Directions for this task — Please return every line of the records that contains the word "outline".

-- Study material follows --

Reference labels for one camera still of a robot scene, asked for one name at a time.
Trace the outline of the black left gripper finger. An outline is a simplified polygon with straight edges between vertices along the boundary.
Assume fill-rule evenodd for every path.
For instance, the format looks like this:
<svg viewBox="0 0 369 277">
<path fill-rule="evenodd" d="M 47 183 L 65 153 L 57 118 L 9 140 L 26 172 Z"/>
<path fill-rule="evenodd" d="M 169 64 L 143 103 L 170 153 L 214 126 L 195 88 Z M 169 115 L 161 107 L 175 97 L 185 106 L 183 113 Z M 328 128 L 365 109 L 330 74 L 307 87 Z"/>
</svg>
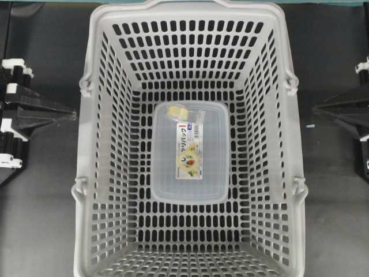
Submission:
<svg viewBox="0 0 369 277">
<path fill-rule="evenodd" d="M 22 107 L 17 109 L 17 129 L 27 136 L 42 126 L 75 121 L 76 119 L 77 113 L 75 111 L 29 110 Z"/>
<path fill-rule="evenodd" d="M 72 109 L 64 104 L 52 101 L 33 90 L 10 83 L 7 85 L 7 104 L 36 108 L 38 110 L 50 110 L 58 113 L 72 113 Z"/>
</svg>

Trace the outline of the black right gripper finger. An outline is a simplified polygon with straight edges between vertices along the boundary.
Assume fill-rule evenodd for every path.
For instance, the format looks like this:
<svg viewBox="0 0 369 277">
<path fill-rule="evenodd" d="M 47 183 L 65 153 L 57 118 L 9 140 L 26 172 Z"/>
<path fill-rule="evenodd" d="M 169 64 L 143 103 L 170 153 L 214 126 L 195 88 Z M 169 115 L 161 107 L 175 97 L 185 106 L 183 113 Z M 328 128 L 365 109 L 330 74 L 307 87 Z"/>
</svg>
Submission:
<svg viewBox="0 0 369 277">
<path fill-rule="evenodd" d="M 334 95 L 315 105 L 313 112 L 327 115 L 368 114 L 368 92 Z"/>
<path fill-rule="evenodd" d="M 354 138 L 368 141 L 368 114 L 337 114 L 328 111 L 314 111 L 314 114 L 336 123 L 349 131 Z"/>
</svg>

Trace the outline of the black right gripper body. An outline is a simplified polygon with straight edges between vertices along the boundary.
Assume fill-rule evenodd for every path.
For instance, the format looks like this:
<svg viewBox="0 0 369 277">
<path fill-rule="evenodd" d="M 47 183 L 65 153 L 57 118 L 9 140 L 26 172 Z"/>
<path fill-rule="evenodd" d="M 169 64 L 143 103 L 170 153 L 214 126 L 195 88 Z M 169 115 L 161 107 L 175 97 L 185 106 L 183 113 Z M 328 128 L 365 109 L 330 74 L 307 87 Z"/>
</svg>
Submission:
<svg viewBox="0 0 369 277">
<path fill-rule="evenodd" d="M 363 112 L 359 141 L 362 152 L 363 174 L 364 176 L 368 176 L 368 57 L 365 62 L 356 65 L 355 72 L 360 77 L 360 92 L 362 92 L 364 97 L 359 103 L 360 111 Z"/>
</svg>

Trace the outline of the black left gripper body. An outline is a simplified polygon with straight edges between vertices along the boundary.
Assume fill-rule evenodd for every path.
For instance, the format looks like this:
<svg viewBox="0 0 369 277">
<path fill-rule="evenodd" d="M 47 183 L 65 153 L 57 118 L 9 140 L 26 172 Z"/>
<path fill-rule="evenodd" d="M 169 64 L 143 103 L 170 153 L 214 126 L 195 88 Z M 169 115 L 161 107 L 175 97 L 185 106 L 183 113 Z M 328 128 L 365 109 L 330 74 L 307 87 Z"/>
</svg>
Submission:
<svg viewBox="0 0 369 277">
<path fill-rule="evenodd" d="M 21 106 L 7 102 L 18 89 L 29 86 L 33 71 L 22 58 L 1 60 L 1 184 L 6 185 L 27 167 L 29 134 L 20 129 Z"/>
</svg>

-- Study material concluded --

Result of this task —
Trace the outline of the black left gripper finger. An outline is a simplified polygon with straight edges between vertices along the boundary.
Trace the outline of the black right gripper finger. An outline is a simplified polygon with straight edges between vertices along the boundary.
Trace the outline of the black right gripper body. An outline is a simplified polygon with straight edges between vertices along the boundary.
Trace the outline of the black left gripper body. An outline is a simplified polygon with straight edges between vertices along the boundary.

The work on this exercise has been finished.